Cross-border governance mechanisms often fail to address Indigenous rights in polar regions. Should polar ocean governance incorporate formal Indigenous decision-making authority, and what structural changes would be needed to integrate Indigenous law and ecological knowledge meaningfully?
This is a live issue in the Arctic and the Arctic Council has attempted to play an active role in engaging more indigenous voices in decision-making processes. These can vary considerably between what takes place at the national level – comparing Canada with the Russian Federation – with Arctic Council mechanisms where six indigenous peoples’organisations from across the Arctic are Permanent Participants.

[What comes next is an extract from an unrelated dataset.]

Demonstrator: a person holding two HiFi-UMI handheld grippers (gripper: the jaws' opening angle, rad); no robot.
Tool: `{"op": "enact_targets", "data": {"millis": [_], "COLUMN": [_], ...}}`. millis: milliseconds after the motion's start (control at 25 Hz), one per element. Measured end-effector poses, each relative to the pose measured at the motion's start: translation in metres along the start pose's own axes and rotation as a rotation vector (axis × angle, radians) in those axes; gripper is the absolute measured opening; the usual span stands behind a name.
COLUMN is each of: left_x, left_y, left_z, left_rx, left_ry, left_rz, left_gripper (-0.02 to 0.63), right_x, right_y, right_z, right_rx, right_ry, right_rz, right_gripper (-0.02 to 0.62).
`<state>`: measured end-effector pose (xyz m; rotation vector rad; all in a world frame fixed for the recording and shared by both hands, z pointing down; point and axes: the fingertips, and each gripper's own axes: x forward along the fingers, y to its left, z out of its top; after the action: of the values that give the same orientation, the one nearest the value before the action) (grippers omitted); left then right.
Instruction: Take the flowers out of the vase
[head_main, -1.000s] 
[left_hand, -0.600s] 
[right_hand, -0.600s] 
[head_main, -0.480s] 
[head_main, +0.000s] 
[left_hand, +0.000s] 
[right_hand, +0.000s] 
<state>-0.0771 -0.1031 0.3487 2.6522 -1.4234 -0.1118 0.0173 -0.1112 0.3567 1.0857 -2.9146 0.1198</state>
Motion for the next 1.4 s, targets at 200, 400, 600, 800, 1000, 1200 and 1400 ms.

It is generally recognised that the Arctic Council has been at the forefront of seeking to recognise the direct interests of indigenous peoples in Arctic governance.
Given accelerating climate change, deepening resource interest, and geopolitical rivalry, do you foresee the eventual emergence of a comprehensive “Polar Oceans Agreement,” or will UNCLOS’s general framework continue to govern through piecemeal adaptation and judicial interpretation?
No, I do not see this development. Along with scholars such as Donat Pharand, I contributed to debates in the 1990s about the development of a region-wide Arctic Treaty; however this did not gain support and the ‘Arctic Eight’ States preferred to instead develop the Arctic Council and associated mechanisms. A weakness of an Arctic Ocean type agreement developed under UNCLOS is that it would only cover the ocean and not the Arctic continental landmass and islands north of the Arctic Circle.